RECORD EXCERPTS section start

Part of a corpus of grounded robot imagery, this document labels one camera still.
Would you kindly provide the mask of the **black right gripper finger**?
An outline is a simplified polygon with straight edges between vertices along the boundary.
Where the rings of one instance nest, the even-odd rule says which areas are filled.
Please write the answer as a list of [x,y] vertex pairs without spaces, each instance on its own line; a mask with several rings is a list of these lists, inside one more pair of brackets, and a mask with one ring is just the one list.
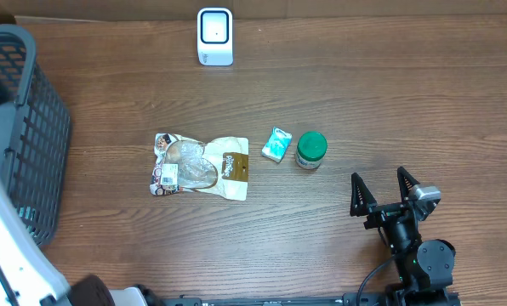
[[367,216],[378,203],[358,173],[351,175],[351,188],[350,215]]
[[415,201],[416,195],[414,194],[413,187],[418,185],[419,181],[417,179],[415,179],[405,169],[405,167],[398,167],[397,168],[397,178],[398,178],[402,202]]

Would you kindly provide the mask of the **green lid jar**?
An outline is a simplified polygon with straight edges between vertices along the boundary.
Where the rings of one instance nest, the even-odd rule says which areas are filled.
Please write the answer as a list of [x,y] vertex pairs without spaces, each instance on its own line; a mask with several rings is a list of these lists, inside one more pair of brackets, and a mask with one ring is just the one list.
[[303,169],[316,169],[322,164],[327,149],[328,142],[323,134],[317,131],[306,132],[299,138],[295,160]]

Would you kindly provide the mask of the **teal tissue packet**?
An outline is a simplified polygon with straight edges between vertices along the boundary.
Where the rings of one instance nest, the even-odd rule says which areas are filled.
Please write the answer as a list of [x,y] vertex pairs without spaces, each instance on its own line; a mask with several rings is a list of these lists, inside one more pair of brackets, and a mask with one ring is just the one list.
[[273,127],[271,136],[261,150],[261,155],[274,162],[280,163],[292,139],[293,135],[291,133],[285,132],[279,127]]

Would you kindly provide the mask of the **beige snack pouch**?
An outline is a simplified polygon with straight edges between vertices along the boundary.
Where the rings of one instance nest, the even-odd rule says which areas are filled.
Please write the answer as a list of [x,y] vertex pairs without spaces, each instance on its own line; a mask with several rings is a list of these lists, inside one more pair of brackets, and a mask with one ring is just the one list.
[[176,133],[155,136],[150,192],[168,196],[201,192],[244,201],[248,193],[248,139],[222,137],[210,142]]

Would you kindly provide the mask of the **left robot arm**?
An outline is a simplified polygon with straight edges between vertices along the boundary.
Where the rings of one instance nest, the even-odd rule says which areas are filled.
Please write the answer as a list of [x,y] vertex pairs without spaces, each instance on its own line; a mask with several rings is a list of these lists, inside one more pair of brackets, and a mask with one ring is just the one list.
[[20,221],[0,178],[0,306],[146,306],[137,287],[110,290],[95,275],[74,285],[49,262]]

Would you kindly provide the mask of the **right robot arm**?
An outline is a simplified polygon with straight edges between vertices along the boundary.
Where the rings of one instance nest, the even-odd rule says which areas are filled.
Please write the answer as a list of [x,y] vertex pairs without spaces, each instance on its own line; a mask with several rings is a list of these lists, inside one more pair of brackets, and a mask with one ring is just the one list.
[[[453,284],[456,251],[448,241],[424,241],[419,223],[436,209],[441,192],[423,185],[404,167],[397,168],[401,200],[379,205],[358,173],[351,174],[350,215],[364,217],[367,230],[376,229],[390,249],[390,258],[373,269],[356,294],[345,299],[352,305],[460,305],[459,295],[447,290]],[[394,264],[399,282],[382,293],[368,295],[367,283]]]

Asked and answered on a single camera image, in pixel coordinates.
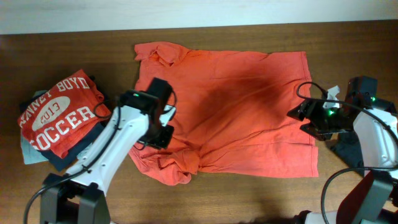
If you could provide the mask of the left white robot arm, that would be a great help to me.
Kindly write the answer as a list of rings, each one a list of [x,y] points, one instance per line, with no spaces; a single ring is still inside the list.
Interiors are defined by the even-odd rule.
[[[110,183],[135,144],[166,149],[174,128],[171,87],[130,90],[121,95],[90,152],[64,176],[49,174],[40,190],[41,223],[111,223],[106,202]]]

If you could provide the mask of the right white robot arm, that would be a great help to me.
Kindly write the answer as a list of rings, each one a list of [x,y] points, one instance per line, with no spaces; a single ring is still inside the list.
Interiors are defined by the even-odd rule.
[[[321,194],[319,213],[304,211],[296,223],[397,223],[397,212],[384,209],[390,200],[397,205],[397,112],[393,103],[373,96],[349,96],[345,101],[305,98],[287,115],[302,121],[301,130],[317,140],[329,140],[332,134],[354,132],[359,140],[364,165],[363,179],[343,199],[338,210],[325,210],[326,191],[341,174],[328,178]]]

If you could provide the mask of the orange t-shirt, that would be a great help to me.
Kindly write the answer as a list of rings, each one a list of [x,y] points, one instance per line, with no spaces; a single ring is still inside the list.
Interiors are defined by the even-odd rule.
[[[175,131],[167,149],[133,147],[143,174],[166,185],[198,172],[274,178],[318,176],[315,140],[288,111],[310,94],[307,55],[299,52],[193,50],[170,42],[137,44],[137,90],[170,83]]]

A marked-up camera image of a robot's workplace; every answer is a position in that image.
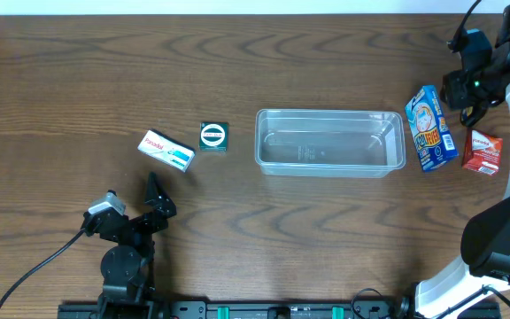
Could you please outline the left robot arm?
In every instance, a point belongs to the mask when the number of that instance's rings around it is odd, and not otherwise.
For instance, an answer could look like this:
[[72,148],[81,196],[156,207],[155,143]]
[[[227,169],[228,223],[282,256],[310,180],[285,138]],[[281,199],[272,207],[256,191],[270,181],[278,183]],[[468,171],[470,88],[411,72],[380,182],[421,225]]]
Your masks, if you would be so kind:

RECORD EXCERPTS section end

* _EXERCISE OBJECTIVE_
Your copy should repeat each entry above exactly but contain no pictures.

* _OUTPUT BELOW_
Part of a corpus of grounded robot imagery, this document labels one camera still.
Would you kindly provide the mask of the **black right gripper finger**?
An outline is a simplified polygon with straight edges between vertices along the boundary.
Where the rings of one instance nest, the even-odd rule says which areas are filled.
Please write the answer as a list of [x,y] vertex pairs without spaces, each instance on its own line; a mask with several rings is a list of these lists, inside one more pair of brackets, and a mask with one ring is just the one list.
[[367,216],[378,203],[358,173],[351,175],[351,188],[350,215]]
[[415,201],[416,195],[414,194],[413,187],[418,185],[419,181],[417,179],[415,179],[405,169],[405,167],[398,167],[397,168],[397,178],[398,178],[402,202]]

Would you kindly provide the mask of the **green lid jar**?
An outline is a simplified polygon with straight edges between vertices along the boundary.
Where the rings of one instance nest, the even-odd rule says which areas are filled.
Please write the answer as a list of [x,y] vertex pairs without spaces, each instance on its own line; a mask with several rings is a list of these lists, inside one more pair of brackets, and a mask with one ring is just the one list.
[[303,169],[316,169],[322,164],[327,149],[328,142],[323,134],[317,131],[306,132],[299,138],[295,160]]

Would you kindly provide the mask of the **teal tissue packet**?
An outline is a simplified polygon with straight edges between vertices along the boundary.
Where the rings of one instance nest, the even-odd rule says which areas are filled.
Please write the answer as a list of [x,y] vertex pairs without spaces, each instance on its own line; a mask with several rings is a list of these lists, inside one more pair of brackets, and a mask with one ring is just the one list.
[[273,127],[271,136],[261,150],[261,155],[274,162],[280,163],[292,139],[293,135],[291,133],[285,132],[279,127]]

Would you kindly provide the mask of the **beige snack pouch**?
An outline is a simplified polygon with straight edges between vertices along the boundary.
Where the rings of one instance nest, the even-odd rule says which areas are filled.
Please write the answer as a list of [x,y] vertex pairs without spaces, each instance on its own line; a mask with several rings is a list of these lists, inside one more pair of brackets, and a mask with one ring is just the one list.
[[176,133],[155,136],[150,192],[168,196],[201,192],[244,201],[248,193],[248,139],[222,137],[210,142]]

Would you kindly provide the mask of the **left robot arm**?
An outline is a simplified polygon with straight edges between vertices along the boundary.
Where the rings of one instance nest, the even-odd rule says which areas are filled.
Please write the answer as a list of [x,y] vertex pairs without spaces, each instance on its own line; a mask with several rings is a list of these lists, inside one more pair of brackets, and a mask with one ring is just the one list.
[[20,221],[0,178],[0,306],[146,306],[137,287],[110,290],[95,275],[74,285],[49,262]]

Would you kindly provide the mask of the **right robot arm**?
An outline is a simplified polygon with straight edges between vertices along the boundary.
Where the rings of one instance nest, the even-odd rule says which areas are filled.
Please write the answer as a list of [x,y] vertex pairs without spaces, each instance on its own line; a mask with several rings is a list of these lists, inside one more pair of brackets, and a mask with one ring is just the one list.
[[[453,284],[456,251],[448,241],[424,241],[419,223],[436,209],[441,192],[423,185],[404,167],[397,168],[401,200],[379,205],[358,173],[351,174],[350,215],[364,217],[367,230],[376,229],[390,249],[390,258],[373,269],[356,294],[345,299],[352,305],[460,305],[459,295],[447,290]],[[394,264],[399,282],[382,293],[368,295],[367,283]]]

Asked and answered on a single camera image, in pixel coordinates.
If you could provide the mask of the left white robot arm, that would be a great help to me.
Kindly write the answer as a list of rings, each one a list of [x,y] points, one instance per line, with no spaces; a single ring is still inside the list.
Interiors are defined by the even-odd rule.
[[[110,183],[135,144],[166,149],[174,128],[171,87],[130,90],[121,95],[90,152],[64,176],[49,174],[40,190],[41,223],[111,223],[106,202]]]

If you could provide the mask of the right white robot arm, that would be a great help to me.
Kindly write the answer as a list of rings, each one a list of [x,y] points, one instance per line, with no spaces; a single ring is still inside the list.
Interiors are defined by the even-odd rule.
[[[321,194],[319,213],[304,211],[296,223],[397,223],[397,212],[384,209],[390,200],[397,205],[397,112],[393,103],[373,96],[349,96],[345,101],[305,98],[287,115],[302,121],[301,130],[317,140],[329,140],[332,134],[354,132],[359,140],[364,165],[363,179],[343,199],[338,210],[325,210],[326,191],[341,174],[328,178]]]

If you could provide the mask of the orange t-shirt, that would be a great help to me.
Kindly write the answer as a list of rings, each one a list of [x,y] points, one instance per line, with no spaces; a single ring is still inside the list.
Interiors are defined by the even-odd rule.
[[[175,131],[167,149],[133,147],[143,174],[166,185],[198,172],[274,178],[318,176],[315,140],[288,111],[310,94],[307,55],[299,52],[193,50],[170,42],[137,44],[137,90],[170,83]]]

A marked-up camera image of a robot's workplace; every answer is a position in that image.
Could you please outline the left robot arm?
In every instance, a point belongs to the mask when the number of that instance's rings around it is odd, and not otherwise.
For instance, an answer could look like this:
[[72,148],[81,196],[156,207],[155,143]]
[[[227,169],[228,223],[282,256],[310,180],[285,138]],[[281,199],[272,207],[256,191],[270,181],[278,183]],[[468,171],[470,88],[411,72],[380,182],[421,225]]]
Your masks, if you would be so kind:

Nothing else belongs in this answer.